This is simply not true. The Fed is buying assets at a premium (otherwise counterparties wouldn't sell the assets to the Fed) and is effectively injecting money into the economy. This is a bailout as the Fed is making a liquid market (that otherwise would not exist) for assets, saving the balance sheets of firms. Future generations pay this back not through taxes but through inflation.

Whether or not the U.S. dollar will collapse or not is another topic, but what can be said is that it is not sustainable to continue bailing out irresponsible businesses like banks and others when they do not exercise good business practices like prudence, not being overleveraged, or having a buffer in case of lost revenue. The only way this ends is either a depression the scales of which we've never seen in history before (which would liquidate and clear out bad businesses), or a hyperinflationary collapse of the U.S. dollar whereby more and more money is injected to prop everything up. I'm betting on the latter as the former is too politically inconvenient.

czinck|5 years ago

> The Fed is buying assets at a premium (otherwise counterparties wouldn't sell the assets to the Fed)

That's not necessarily true, economic transactions aren't necessarily zero-sum. I would assume for most of the assets being sold to the Fed, the banks need liquid cash more than they need the asset and so would be willing to take a haircut.

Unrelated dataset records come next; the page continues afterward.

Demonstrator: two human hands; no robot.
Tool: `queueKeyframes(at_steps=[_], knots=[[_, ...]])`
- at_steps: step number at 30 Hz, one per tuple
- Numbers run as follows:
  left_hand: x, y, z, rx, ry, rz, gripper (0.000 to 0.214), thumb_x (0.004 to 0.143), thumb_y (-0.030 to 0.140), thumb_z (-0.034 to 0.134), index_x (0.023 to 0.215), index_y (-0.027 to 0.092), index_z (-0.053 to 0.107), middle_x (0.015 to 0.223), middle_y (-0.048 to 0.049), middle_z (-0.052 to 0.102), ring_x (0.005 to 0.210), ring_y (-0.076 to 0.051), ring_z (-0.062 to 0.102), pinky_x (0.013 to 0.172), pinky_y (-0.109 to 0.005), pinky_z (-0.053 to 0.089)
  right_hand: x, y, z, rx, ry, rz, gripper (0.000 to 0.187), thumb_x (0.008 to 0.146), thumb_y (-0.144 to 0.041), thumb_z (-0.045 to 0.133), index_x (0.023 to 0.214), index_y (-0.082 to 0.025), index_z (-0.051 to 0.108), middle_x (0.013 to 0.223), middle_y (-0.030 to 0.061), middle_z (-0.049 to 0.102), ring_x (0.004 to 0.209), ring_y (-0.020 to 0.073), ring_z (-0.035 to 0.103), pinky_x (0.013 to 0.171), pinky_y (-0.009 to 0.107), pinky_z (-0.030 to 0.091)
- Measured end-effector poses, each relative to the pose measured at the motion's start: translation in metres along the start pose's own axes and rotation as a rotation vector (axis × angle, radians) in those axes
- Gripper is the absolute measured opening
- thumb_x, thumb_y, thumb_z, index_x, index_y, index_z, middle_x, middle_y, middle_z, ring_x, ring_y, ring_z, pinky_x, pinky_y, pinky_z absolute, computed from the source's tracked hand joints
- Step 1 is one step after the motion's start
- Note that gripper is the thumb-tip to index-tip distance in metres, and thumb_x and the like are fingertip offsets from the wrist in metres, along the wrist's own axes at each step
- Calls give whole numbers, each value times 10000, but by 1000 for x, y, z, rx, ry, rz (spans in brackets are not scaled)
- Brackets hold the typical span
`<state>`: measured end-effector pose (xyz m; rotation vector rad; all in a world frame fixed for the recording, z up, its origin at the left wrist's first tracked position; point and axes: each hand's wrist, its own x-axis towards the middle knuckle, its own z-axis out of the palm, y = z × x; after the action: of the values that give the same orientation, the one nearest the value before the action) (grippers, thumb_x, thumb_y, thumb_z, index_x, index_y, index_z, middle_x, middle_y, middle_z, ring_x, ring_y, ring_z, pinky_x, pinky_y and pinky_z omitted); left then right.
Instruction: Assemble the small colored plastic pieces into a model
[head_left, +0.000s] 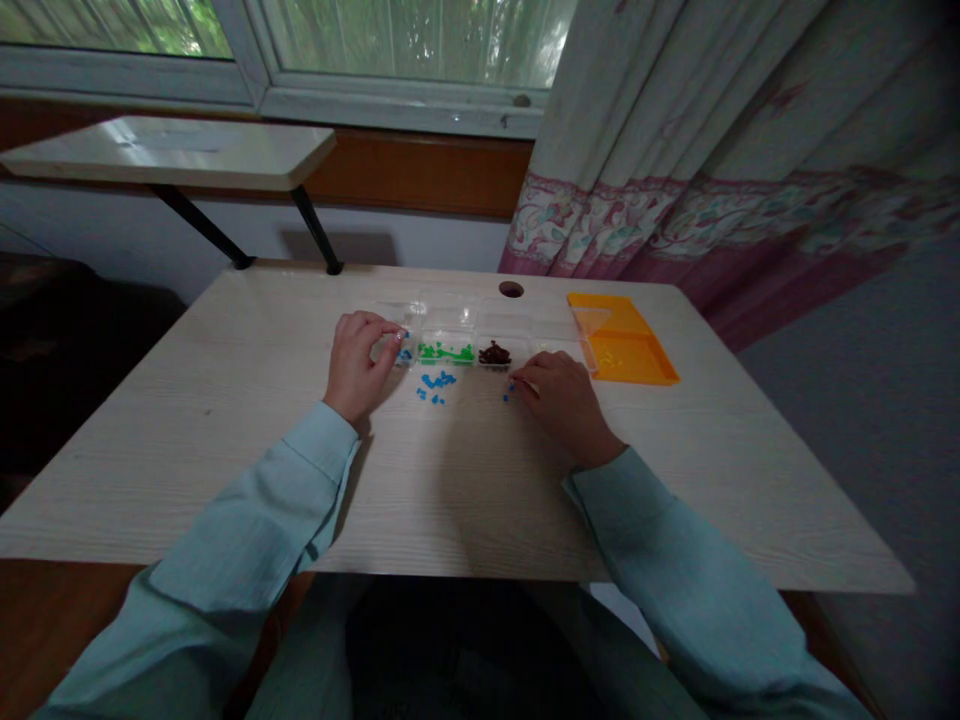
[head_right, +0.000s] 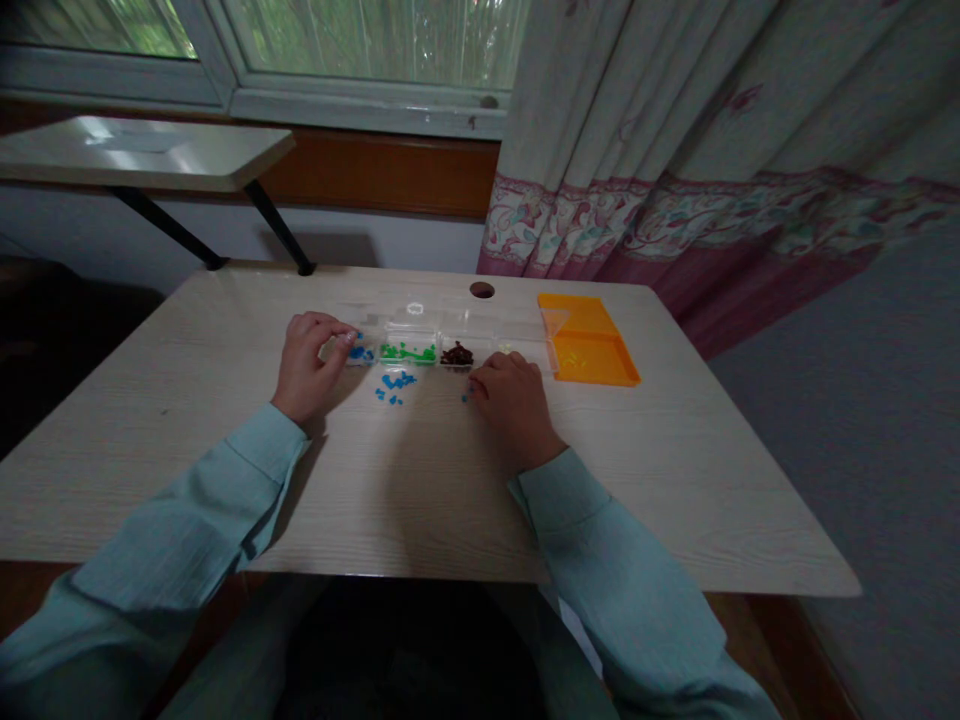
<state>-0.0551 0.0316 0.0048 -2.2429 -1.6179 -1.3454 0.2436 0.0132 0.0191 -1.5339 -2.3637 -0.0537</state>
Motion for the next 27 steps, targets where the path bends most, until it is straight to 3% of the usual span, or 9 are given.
queueKeyframes(at_steps=[11, 27], knots=[[3, -27, 1, 40, 38, -105, 202, 916, 377, 517, 903, 233, 658, 924, -51, 578, 968, -235, 510, 916, -423, 385, -1, 5, 0, -17, -51, -5, 201, 870, -229, 568, 979, -225, 736, 959, 81, 663, 913, 222, 539, 725, 338, 340], [3, -33, 5, 72, -14, -127, 192, 871, 366, 582, 893, 210, 691, 910, -58, 567, 955, -241, 513, 914, -427, 380, 2, 4, -1, -8, -41, 21, 171, 868, -216, 567, 834, -193, 733, 925, 82, 672, 919, 229, 541, 752, 358, 336]])
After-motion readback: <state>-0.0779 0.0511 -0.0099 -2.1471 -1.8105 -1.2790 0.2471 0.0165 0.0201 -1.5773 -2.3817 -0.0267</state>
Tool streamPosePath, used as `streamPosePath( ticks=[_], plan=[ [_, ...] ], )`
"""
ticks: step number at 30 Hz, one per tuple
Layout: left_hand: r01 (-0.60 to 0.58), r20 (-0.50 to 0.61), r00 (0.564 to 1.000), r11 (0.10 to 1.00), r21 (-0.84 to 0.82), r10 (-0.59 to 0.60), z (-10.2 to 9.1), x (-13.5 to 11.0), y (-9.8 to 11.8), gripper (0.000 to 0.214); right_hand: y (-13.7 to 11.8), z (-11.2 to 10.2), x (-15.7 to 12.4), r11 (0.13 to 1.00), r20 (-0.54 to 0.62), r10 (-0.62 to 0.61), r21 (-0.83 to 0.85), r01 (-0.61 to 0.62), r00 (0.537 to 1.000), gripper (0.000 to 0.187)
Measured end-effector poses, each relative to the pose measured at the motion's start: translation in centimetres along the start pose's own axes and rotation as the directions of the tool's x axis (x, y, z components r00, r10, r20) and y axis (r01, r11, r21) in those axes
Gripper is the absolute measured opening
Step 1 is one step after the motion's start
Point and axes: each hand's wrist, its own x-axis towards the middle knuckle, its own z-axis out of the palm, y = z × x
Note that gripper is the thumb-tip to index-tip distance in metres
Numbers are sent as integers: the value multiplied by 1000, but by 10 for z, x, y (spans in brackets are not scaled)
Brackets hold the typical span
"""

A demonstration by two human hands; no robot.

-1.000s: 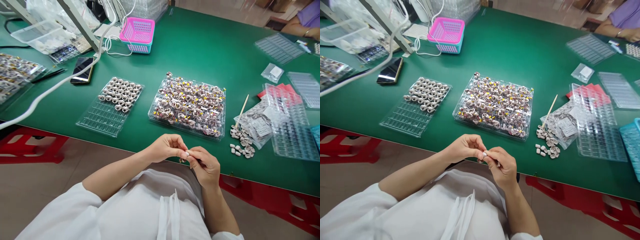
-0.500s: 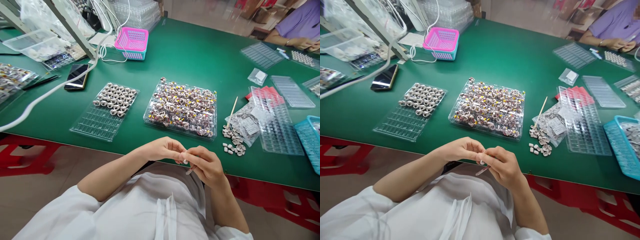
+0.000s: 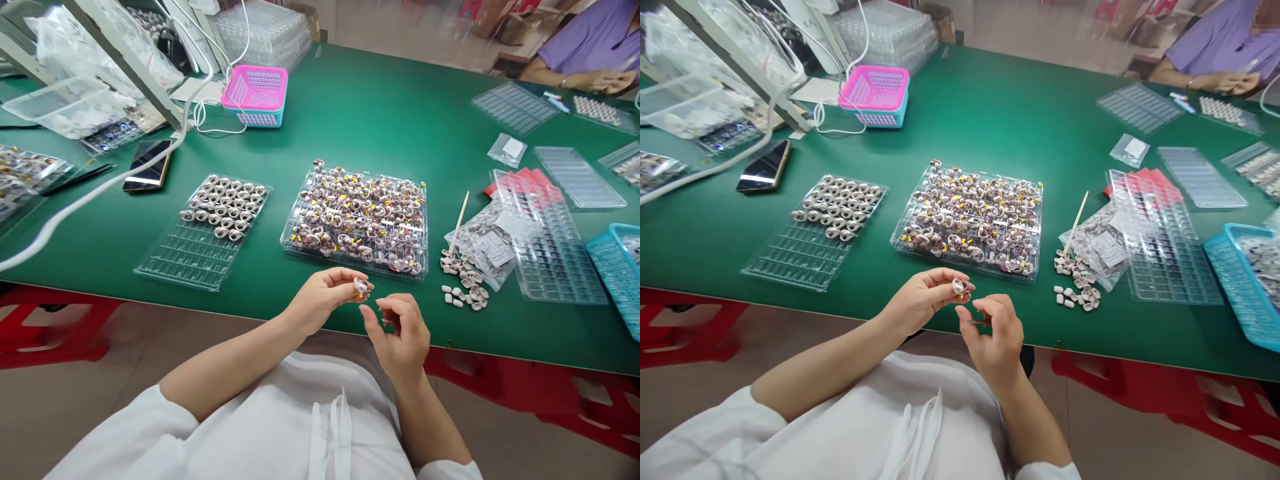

>The only way this ends is either a depression the scales of which we've never seen in history before[...], or a hyperinflationary collapse of the U.S. dollar

Why specifically do you think this will happen now when it didn't happen post 2008? Sure the scale so far seems bigger, but also the scale of the hit the "real" economy is taking is much bigger. And, in March, when some of these asset purchases had already started, CPI declined by 0.4%.

mariojv|5 years ago

I'm not saying I agree or disagree given mild inflation trends over the past decade, but how long do you think inflation takes to really get in gear if you're right? We experienced deflation last month according to the consumer price index despite fiscal stimulus and Fed buying assets. [0]

The consumer price index is definitely flawed. However, one thing I've heard is that the massive drop in demand and velocity of money is necessary to consider when analyzing inflation. I also was initially worried about inflation given the massive stimulus numbers we're seeing but have been reconsidering this.

I'm not well-versed in this at all, but demand-pull inflation under Keynesian economics [1] or a drop in V (velocity of money) in the equation of exchange in the monetarist theory of money [2] seem to be what is supporting why folks are worried about deflation. I would venture to guess that this is part of why the Fed is doing these massive buys right now, too.

Tangentially, pointers to good econ learning resources from anyone would be helpful. I've only started with Khan Academy and what I remember from old classes so far.

[0] https://fred.stlouisfed.org/graph/?g=qH1p [1] https://en.wikipedia.org/wiki/Inflation#Keynesian_view [2] https://en.wikipedia.org/wiki/Inflation#Monetarist_view

Jeema101|5 years ago

I don't think the problem at the current time is inflation - it's deflation. There's less money chasing the same amount of goods and services. That was the case during the Great Depression - and the Fed exacerbated things at that time by not intervening in controlling the money supply because they were bound by rules which prevented them from doing so.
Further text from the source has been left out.